The delegation comprises leaders of youth wings of political organisations, student unions, anti-racist movements and NGOs, under their umbrella, the European Grassroots Antiracist Movement (Egam).

Egam brings together at least 35 anti-racist organisations from 29 European countries dedicated to fight racism and related vices.

The group’s president, Benjamin Abtan, said; “We are here to say no to the silence about the complicity of different French individuals in the 1994 Genocide against Tutsi.”

“In France, the youth and the old generation are divided on the issue concerning the role our country played during the tragedy,” he told The New Times shortly after their arrival in Kigali.

He said there had been indifference on the subject on the part of the older French generation.

“For us, we need truth and clarity (on the matter),” he insisted.

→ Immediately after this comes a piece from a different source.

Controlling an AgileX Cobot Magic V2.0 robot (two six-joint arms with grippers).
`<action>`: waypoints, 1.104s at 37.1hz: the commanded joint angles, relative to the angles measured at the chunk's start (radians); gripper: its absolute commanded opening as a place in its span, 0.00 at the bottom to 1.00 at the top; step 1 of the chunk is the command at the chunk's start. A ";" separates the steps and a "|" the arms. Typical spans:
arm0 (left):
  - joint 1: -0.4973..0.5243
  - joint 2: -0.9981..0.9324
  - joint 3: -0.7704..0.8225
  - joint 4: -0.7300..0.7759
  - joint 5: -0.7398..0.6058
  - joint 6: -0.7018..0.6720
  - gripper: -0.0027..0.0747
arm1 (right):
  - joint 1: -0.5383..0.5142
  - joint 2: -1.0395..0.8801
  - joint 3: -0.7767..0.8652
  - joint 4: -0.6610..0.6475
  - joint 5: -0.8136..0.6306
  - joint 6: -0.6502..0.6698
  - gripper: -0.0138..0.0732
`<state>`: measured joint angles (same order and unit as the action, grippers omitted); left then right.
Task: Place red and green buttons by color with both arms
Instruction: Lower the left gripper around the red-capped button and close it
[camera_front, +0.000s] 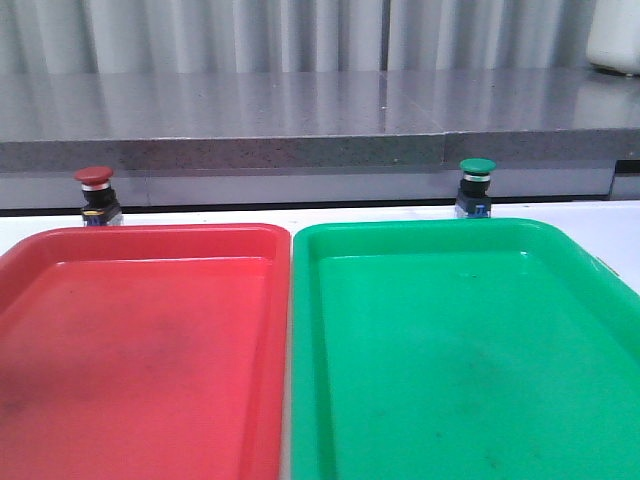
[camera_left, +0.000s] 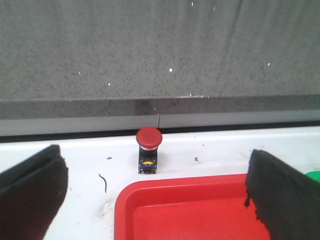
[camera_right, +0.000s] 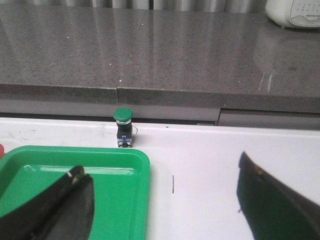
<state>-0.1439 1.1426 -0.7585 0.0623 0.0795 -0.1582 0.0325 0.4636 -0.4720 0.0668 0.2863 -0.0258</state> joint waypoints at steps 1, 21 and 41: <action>-0.010 0.114 -0.157 0.002 0.050 -0.007 0.93 | -0.002 0.012 -0.036 0.000 -0.071 -0.004 0.85; -0.010 0.694 -0.710 0.010 0.323 -0.005 0.93 | -0.002 0.012 -0.036 0.000 -0.071 -0.004 0.85; -0.003 0.944 -0.969 0.016 0.499 -0.005 0.56 | -0.002 0.012 -0.036 0.000 -0.071 -0.004 0.85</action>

Laura Slmani, the head of the youth wing of the French Socialist Party, said that most of the French people had little or no idea on the relationship between the former Francois Mitterrand government and the genocidal regime in Rwanda two decades ago. “Our mission is for the French public to understand the whole truth.”

In a strong-worded statement released last week titled, Tutsi Genocide: Now is time for the truth!, EGAM cites facts that prove France’s involvement in the Genocide and call for an end to concealment of that responsibility.

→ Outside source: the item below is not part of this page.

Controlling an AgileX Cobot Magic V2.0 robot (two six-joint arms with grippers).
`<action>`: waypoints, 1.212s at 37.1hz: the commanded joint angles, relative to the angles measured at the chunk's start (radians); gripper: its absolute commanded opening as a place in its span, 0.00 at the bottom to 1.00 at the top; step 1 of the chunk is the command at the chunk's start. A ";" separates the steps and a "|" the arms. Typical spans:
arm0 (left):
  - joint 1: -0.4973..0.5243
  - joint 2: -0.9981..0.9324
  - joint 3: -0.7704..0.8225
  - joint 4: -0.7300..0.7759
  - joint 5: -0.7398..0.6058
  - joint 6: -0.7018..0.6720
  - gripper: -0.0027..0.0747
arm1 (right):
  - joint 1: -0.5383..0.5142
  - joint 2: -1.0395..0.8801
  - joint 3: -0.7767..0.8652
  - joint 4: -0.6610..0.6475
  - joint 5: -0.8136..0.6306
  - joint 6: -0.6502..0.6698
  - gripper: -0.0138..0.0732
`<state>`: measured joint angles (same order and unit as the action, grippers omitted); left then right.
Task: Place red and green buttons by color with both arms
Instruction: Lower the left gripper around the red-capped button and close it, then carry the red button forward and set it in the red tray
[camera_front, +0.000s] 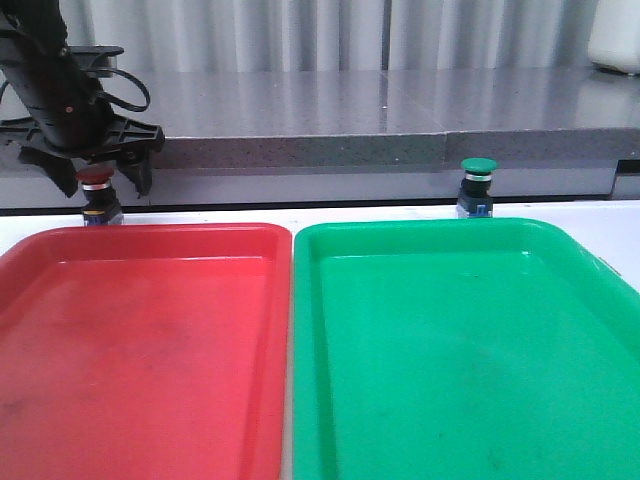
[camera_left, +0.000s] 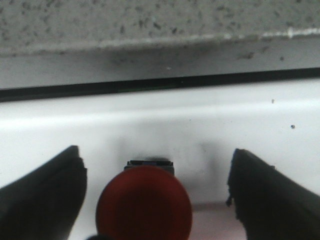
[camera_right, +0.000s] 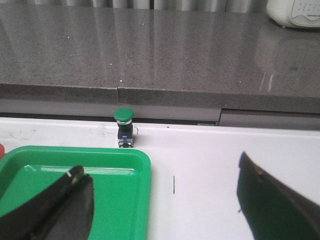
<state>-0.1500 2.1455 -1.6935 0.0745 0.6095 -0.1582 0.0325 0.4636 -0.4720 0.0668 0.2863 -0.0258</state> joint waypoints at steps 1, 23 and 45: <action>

“Let’s state it clearly: Paris did support the Rwandan regime before, during and after the Genocide perpetrated against the Tutsi population, which resulted in the death of over 800 000 people between April and July 1994,” the statement reads in part.

“For the past twenty years, these politicians, in an attempt to save their honour, have refused to answer for their actions and kept trying to obstruct the bursting of the truth by denying France’s involvement, which often tends to sound like denial speech,” it adds.

During their week-long visit, the youth intends to interact with different officials to understand how the Genocide against the Tutsi was prepared, its execution and the aftermath of the Genocide.

They will also plan to visit some sites with historical significance about the role of France in the events that took place in Rwanda, such as Genocide memorials in Bisesero and Murambi in the Western and Southern provinces, respectively.

The European youth will also visit Genocide widows and orphans in different parts of the country.

The visiting youths were in company of members of GAER, the association of youth Genocide survivors, who included the group coordinator, Alain Intwaza.